To strip Catholics of their Catholic identity and force them into a new kind of pseudo-Christianity, wreaks of manipulation, coercion, spiritual abuse, authoritarianism and has elements of the political aspects of the Protestant Reformation in monarchical Europe during the time of Martin Luther. It is wrong. It is evil.
Cardinal Roche of the Dicastery of Divine Worship seems to be the wrong person in this position and not intellectually qualified to pontificate on the liturgy or the Church, tells the truth and an untruth recently.
He lets the cat out of the bag. The post Vatican II Church as incarnated by the Germany synodal way is a completely different Church than the one prior to post-Vatican II synods and Vatican II itself.
Read this article. It makes sense to me:
From the National Review:
In a stunning interview, Cardinal Archbishop Arthur Roche, the man the Vatican has placed in charge of extinguishing the Traditional Latin Mass that Benedict XVI in 2007 had widely permitted, admitted in an interview with the BBC that Archbishop Marcel Lefebvre and his radical traditionalist followers are right — that the faith once delivered to the saints has been abolished and substituted by the Church in the 1960s.
“The theology of the Church has changed,” argued Roche. “Whereas before the priest represented, at a distance, all the people — they were channeled through this person who alone was celebrating the Mass.” Now, however, Roche stated that “it is not only the priest who celebrates the liturgy but also those who are baptized with him, and that is an enormous statement to make.”
Roche is of course misstating the old theology. The priest celebrates the Mass not as a representative of all the people, but in persona Christi. All present at Mass assist him in doing so. All talk of distance is a silly slander.
Roche’s words follow the line pursued by more-radical theologians after the Second Vatican Council. In fact, this is the very line of thought, when I encountered it in Karl Rahner’s Theological Investigations, that caused me to become a traditionalist. (Though Rahner by that time used the language of “president” and “assembly” rather than that of “priest.”)
Just as important as Roche’s confirmation that the present Vatican has done away with wide permission for the old Mass is his affirmation of the underpinning assumptions that Benedict XVI used to license it — namely, Benedict’s “hermeneutic of continuity,” or the idea that the Second Vatican Council did not impose upon the faithful anything substantively new or different from the faith that the Church held before it. Therefore, the old Mass and the new Mass must express the very same faith.
That is not this Vatican’s position.

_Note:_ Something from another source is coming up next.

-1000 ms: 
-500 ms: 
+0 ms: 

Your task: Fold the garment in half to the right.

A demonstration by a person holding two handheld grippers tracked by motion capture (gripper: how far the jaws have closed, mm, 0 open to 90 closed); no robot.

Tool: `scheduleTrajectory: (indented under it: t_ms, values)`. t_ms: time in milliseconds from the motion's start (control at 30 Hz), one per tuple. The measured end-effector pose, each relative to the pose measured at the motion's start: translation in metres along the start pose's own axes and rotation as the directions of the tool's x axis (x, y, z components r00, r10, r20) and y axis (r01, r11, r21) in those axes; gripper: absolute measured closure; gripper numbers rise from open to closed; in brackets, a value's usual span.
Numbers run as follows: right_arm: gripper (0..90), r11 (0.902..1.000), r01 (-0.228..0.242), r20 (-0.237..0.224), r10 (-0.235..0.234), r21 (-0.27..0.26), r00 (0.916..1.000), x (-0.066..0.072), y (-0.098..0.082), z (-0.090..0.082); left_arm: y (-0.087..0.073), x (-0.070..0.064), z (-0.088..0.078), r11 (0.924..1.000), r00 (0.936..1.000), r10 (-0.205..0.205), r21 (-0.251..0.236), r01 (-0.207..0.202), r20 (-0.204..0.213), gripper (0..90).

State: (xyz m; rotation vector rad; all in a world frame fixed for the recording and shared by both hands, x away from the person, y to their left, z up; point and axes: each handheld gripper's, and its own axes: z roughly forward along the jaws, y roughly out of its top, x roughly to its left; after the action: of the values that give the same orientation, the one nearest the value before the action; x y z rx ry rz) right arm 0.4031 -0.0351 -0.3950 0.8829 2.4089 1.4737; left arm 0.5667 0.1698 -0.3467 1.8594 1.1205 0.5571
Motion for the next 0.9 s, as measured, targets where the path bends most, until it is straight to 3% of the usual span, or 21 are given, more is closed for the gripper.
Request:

Roche and the Vatican agree with progressives who view the old Mass as unsuited to a Church that has a new theology. And so they agree with radical traditionalists, and the Lefebvrites, that the purpose of the new Mass was to impose a new religion upon the Church.
Benedict’s view — though I’m not sure that it was correct — at least tried to address the crisis of the Church. The Vatican’s current view can only deepen it.